If she does not want to stop this then stop living with her and cut off your friends out of your life as this is the only thing you can do if she does not want to listen you.

I am sure if you are successful in threatening her then she would stop it but you should go for communication and let her know that you know everything. Clear cut discussion is required, I know it is not an easy thing to discuss with sister but you are left with no option than to have discussion so go for it. 

answered Aug 20, 2016 by alpesh kapdi (19,770 points)
commented Aug 20, 2016 by Gaurav12390 (125 points)
I asked her about this. But she said dont interfere in my life and i will do whatever i want to do. I also told  threatened her ki I will tell all this to our father. She said she dont care. My father will not agree if i will say  i  want to leave alone. When she knew i know everything. She is doing everything in my presence. Please tell me what can i do now?
0 like 0 dislike

Dear G,

Private life of every person is different from one to another. Even if friends discussing their secrets have different preference. In this case your sister is an adult and has freedom to decide how she will take the path of life. In adulthood male/female desired for sex which is common to all. A category of people, those are taking the advantage of their youthful days and explorer the fantasies. They enjoy the time and involved in exotic chat and fun. Male/female in this category focuses of their professional career and has fun side by side.
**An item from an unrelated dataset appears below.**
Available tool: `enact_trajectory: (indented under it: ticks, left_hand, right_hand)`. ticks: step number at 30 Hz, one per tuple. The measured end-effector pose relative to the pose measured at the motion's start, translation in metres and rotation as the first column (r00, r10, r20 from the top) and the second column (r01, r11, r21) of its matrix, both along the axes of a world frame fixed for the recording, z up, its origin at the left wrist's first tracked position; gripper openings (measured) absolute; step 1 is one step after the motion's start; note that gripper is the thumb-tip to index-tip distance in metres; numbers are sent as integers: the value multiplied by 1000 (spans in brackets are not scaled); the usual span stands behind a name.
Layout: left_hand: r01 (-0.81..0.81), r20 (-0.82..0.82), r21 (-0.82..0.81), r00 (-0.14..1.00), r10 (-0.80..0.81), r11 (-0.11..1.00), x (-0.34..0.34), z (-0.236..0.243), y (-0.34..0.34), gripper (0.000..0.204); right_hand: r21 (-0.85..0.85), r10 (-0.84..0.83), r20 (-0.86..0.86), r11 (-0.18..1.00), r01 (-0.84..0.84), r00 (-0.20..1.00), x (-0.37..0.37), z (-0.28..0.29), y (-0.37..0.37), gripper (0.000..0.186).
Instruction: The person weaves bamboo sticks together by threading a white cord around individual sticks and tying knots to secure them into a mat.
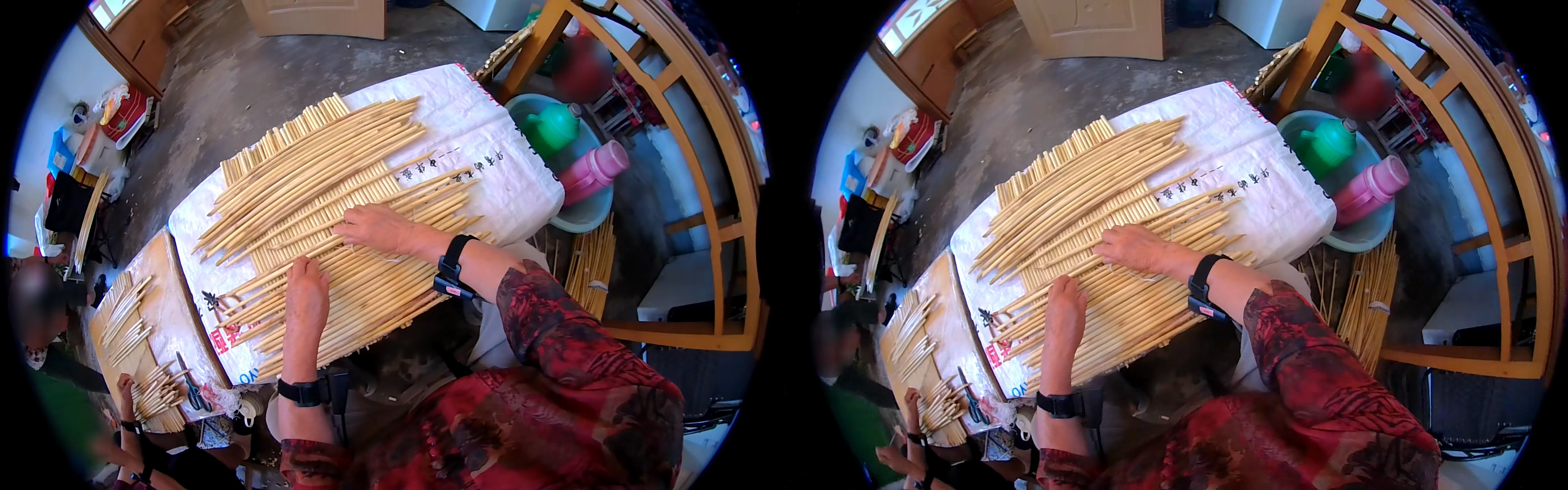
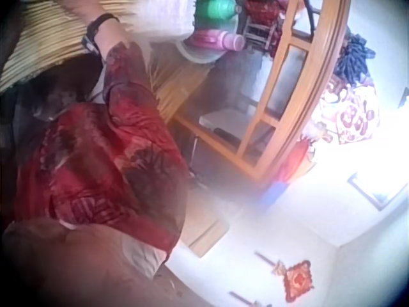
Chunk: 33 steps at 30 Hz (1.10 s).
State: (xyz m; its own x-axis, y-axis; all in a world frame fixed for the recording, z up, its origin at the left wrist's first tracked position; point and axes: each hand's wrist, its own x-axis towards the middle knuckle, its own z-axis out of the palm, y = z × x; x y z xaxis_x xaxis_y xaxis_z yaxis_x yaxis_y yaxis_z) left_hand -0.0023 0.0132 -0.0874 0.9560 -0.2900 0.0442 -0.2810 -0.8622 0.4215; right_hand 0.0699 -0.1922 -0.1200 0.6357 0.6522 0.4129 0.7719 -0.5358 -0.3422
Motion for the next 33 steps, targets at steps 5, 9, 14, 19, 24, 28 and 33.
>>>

The other category used to think about what to be done but never act either not getting the chance or suppress their desire for fear of society/family. People of this category are wasting their time and hampering their professional growth because neither their desire fulfilled not abstain from their thinking.

Both the categories are right in their point. But the people judge the event is also different while commenting. Also the comments are different if he/she is involved or commenting towards one another person. If she is not your sister then your comment might be different. The images floated in web shows that girls and boys sharing their intimate moments. It’s not those they intentionally sharing it but the other partner getting some benefits by sharing.

Let’s come to your friend and cousins. She is well aware about them and knows that chances of safety are more than strangers. Adult chat and exchange of nude images are not justifies the sexual affairs. Your friends may be requesting her nude images for their fantasies so your sister sharing it by showing her openness as a new generation girl.  We grown in the society and adopt according to it. If she is having sex with those people you mentioned then she should do in protective manner else her fun would spoil her. 

answered Aug 20, 2016 by bubu_002 (2,650 points)
commented Aug 22, 2016 by Gaurav12390 (125 points)
I want to know ki she is in any trouble or she needs many partners to fun? How can i find that?
0 like 0 dislike
So you mean to say that even after turning 18 or adult our daughters or sisters should do sex according to our recomendation. Then what is the difference between the manager at brothels and us. In brothels the boss directs the sex workers to go to which room.
answered Aug 20, 2016 by boy123 (145 points)
0 like 0 dislike
You are a small boy of 21 years. Your sister is elder or younger than you,is not clear to me.You live with your sister, is she married...Where is her husband or your parents and who controls the family,nothing is mentioned in your description.You should not spy your sister's activities.You may tell her that she is not doing good,report the matter to your guardians.Concentrate on your studies and job.I am sure that she is not dependent on you.Please mind your own business.